> [Exercise]: Transcribe the whole listing exactly, but do not carry over its pictures.

> [Supplied information]:
>>>>

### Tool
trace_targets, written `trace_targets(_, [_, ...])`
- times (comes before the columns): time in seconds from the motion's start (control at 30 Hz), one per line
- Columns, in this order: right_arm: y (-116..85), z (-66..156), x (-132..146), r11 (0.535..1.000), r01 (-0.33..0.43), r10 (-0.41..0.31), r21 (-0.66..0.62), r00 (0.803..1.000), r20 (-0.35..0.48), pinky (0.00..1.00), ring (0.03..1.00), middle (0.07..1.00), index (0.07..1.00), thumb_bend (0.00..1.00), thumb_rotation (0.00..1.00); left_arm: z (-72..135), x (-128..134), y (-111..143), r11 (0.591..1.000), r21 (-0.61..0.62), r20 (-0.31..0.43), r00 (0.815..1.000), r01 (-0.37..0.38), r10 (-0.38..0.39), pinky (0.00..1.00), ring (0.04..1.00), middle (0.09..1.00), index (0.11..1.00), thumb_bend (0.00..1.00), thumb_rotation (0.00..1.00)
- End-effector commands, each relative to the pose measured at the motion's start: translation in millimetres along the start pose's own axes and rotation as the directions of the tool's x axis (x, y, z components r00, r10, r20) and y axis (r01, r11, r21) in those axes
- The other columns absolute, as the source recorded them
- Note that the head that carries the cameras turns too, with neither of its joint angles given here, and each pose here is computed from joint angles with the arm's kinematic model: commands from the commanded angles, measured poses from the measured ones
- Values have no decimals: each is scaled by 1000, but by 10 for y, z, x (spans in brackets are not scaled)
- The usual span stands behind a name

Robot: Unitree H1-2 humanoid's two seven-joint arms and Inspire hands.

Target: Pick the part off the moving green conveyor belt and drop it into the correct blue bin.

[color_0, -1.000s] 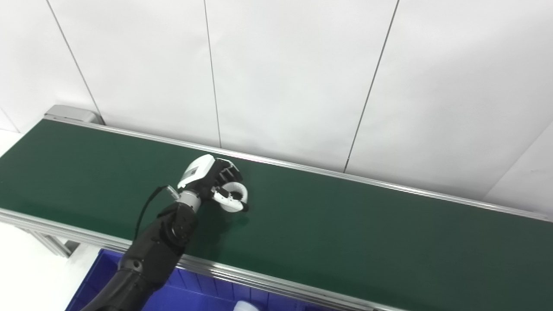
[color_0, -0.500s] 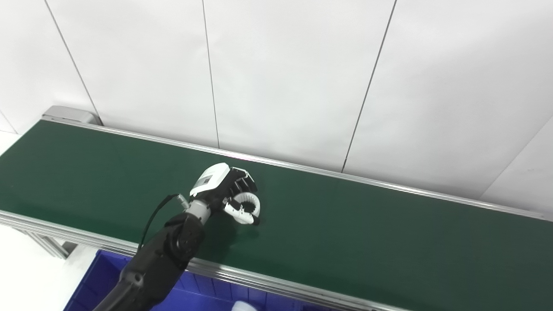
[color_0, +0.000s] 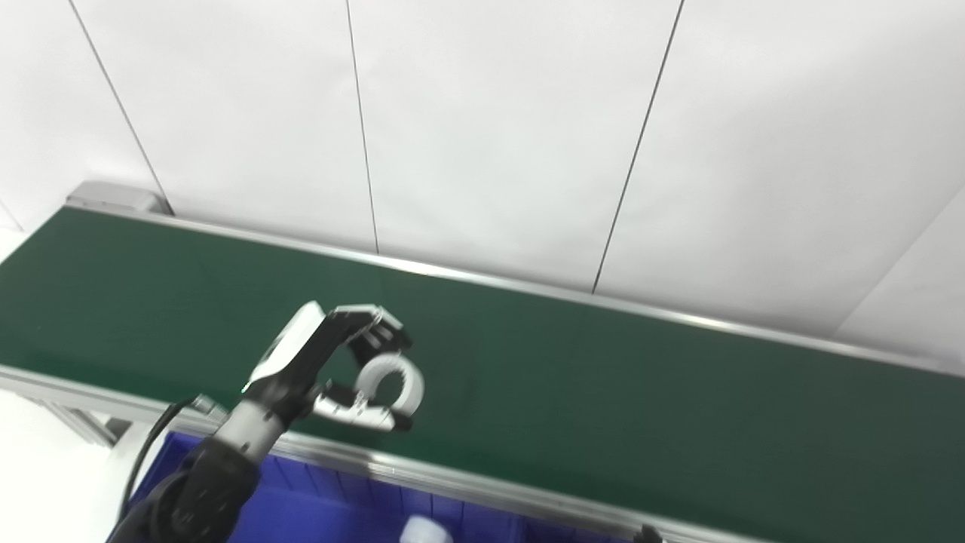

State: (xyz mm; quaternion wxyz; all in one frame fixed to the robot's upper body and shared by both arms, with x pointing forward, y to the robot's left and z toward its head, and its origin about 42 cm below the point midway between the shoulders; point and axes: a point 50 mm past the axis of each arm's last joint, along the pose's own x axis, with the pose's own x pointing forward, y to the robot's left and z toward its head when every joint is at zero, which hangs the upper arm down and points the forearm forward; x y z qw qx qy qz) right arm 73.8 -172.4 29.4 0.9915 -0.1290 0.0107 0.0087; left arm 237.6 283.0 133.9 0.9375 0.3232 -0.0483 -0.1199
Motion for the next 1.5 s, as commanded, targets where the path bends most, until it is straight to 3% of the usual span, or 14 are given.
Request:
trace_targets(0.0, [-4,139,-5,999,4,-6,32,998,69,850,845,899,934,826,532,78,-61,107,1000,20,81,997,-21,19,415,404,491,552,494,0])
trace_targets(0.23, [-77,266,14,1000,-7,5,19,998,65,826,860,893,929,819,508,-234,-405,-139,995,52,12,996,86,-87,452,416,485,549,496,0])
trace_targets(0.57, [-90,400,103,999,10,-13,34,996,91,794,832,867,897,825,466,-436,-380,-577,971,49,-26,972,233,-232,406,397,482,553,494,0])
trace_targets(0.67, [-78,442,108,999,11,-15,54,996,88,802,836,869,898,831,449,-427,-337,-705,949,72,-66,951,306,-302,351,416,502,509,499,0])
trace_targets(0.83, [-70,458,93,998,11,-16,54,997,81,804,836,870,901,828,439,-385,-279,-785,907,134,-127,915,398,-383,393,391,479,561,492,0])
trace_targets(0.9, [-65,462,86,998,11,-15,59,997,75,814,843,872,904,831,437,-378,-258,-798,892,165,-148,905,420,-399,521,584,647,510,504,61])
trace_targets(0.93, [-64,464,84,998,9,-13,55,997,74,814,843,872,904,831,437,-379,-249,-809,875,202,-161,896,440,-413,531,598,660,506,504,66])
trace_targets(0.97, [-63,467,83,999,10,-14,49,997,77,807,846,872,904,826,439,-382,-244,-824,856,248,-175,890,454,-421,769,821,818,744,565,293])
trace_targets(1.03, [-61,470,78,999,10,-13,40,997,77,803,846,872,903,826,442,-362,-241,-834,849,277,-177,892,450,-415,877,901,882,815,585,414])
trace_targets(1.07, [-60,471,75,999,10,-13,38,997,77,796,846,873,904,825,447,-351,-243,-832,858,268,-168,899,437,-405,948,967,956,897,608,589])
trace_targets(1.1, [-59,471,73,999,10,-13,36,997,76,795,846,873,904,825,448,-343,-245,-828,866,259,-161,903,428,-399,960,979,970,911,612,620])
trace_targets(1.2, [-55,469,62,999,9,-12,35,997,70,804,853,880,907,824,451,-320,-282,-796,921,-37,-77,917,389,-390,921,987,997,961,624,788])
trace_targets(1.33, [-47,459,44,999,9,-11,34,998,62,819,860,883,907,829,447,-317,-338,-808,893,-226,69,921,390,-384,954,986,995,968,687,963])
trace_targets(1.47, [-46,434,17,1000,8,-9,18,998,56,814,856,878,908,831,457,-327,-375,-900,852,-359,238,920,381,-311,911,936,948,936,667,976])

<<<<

> [Expected answer]:
### Tool
trace_targets, written `trace_targets(_, [_, ...])`
- times (comes before the columns): time in seconds from the motion's start (control at 30 Hz), one per line
- Columns, in this order: right_arm: y (-116..85), z (-66..156), x (-132..146), r11 (0.535..1.000), r01 (-0.33..0.43), r10 (-0.41..0.31), r21 (-0.66..0.62), r00 (0.803..1.000), r20 (-0.35..0.48), pinky (0.00..1.00), ring (0.03..1.00), middle (0.07..1.00), index (0.07..1.00), thumb_bend (0.00..1.00), thumb_rotation (0.00..1.00); left_arm: z (-72..135), x (-128..134), y (-111..143), r11 (0.591..1.000), r21 (-0.61..0.62), r20 (-0.31..0.43), r00 (0.815..1.000), r01 (-0.37..0.38), r10 (-0.38..0.39), pinky (0.00..1.00), ring (0.04..1.00), middle (0.09..1.00), index (0.11..1.00), thumb_bend (0.00..1.00), thumb_rotation (0.00..1.00)
- End-effector commands, each relative to the pose measured at the motion's start: translation in millimetres along the start pose's own axes and rotation as the directions of the tool's x axis (x, y, z components r00, r10, r20) and y axis (r01, r11, r21) in those axes
- The other columns absolute, as the source recorded them
- Note that the head that carries the cameras turns too, with neither of its joint angles given here, and each pose here is computed from joint angles with the arm's kinematic model: commands from the commanded angles, measured poses from the measured ones
- Values have no decimals: each is scaled by 1000, but by 10 for y, z, x (spans in brackets are not scaled)
- The usual span stands behind a name

Robot: Unitree H1-2 humanoid's two seven-joint arms and Inspire hands.

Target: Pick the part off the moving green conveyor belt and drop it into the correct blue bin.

[color_0, -1.000s] 
[color_0, -0.500s] 
[color_0, +0.000s] 

State: (xyz mm; quaternion wxyz; all in one frame fixed to the robot's upper body and shared by both arms, with x pointing forward, y to the robot's left and z toward its head, and its origin about 42 cm below the point midway between the shoulders; point and axes: a point 50 mm past the axis of each arm's last joint, along the pose's own x axis, with the pose's own x pointing forward, y to the robot's left and z toward its head when every joint is at zero, which hangs the upper arm down and points the forearm forward; x y z qw qx qy qz) right arm 73.8 -172.4 29.4 0.9915 -0.1290 0.0107 0.0087; left arm 237.6 283.0 133.9 0.9375 0.3232 -0.0483 -0.1199
Motion for the next 1.5 s, as commanded, targets where the path bends most, until it is straight to 3% of the usual span, or 14 are given.
Request:
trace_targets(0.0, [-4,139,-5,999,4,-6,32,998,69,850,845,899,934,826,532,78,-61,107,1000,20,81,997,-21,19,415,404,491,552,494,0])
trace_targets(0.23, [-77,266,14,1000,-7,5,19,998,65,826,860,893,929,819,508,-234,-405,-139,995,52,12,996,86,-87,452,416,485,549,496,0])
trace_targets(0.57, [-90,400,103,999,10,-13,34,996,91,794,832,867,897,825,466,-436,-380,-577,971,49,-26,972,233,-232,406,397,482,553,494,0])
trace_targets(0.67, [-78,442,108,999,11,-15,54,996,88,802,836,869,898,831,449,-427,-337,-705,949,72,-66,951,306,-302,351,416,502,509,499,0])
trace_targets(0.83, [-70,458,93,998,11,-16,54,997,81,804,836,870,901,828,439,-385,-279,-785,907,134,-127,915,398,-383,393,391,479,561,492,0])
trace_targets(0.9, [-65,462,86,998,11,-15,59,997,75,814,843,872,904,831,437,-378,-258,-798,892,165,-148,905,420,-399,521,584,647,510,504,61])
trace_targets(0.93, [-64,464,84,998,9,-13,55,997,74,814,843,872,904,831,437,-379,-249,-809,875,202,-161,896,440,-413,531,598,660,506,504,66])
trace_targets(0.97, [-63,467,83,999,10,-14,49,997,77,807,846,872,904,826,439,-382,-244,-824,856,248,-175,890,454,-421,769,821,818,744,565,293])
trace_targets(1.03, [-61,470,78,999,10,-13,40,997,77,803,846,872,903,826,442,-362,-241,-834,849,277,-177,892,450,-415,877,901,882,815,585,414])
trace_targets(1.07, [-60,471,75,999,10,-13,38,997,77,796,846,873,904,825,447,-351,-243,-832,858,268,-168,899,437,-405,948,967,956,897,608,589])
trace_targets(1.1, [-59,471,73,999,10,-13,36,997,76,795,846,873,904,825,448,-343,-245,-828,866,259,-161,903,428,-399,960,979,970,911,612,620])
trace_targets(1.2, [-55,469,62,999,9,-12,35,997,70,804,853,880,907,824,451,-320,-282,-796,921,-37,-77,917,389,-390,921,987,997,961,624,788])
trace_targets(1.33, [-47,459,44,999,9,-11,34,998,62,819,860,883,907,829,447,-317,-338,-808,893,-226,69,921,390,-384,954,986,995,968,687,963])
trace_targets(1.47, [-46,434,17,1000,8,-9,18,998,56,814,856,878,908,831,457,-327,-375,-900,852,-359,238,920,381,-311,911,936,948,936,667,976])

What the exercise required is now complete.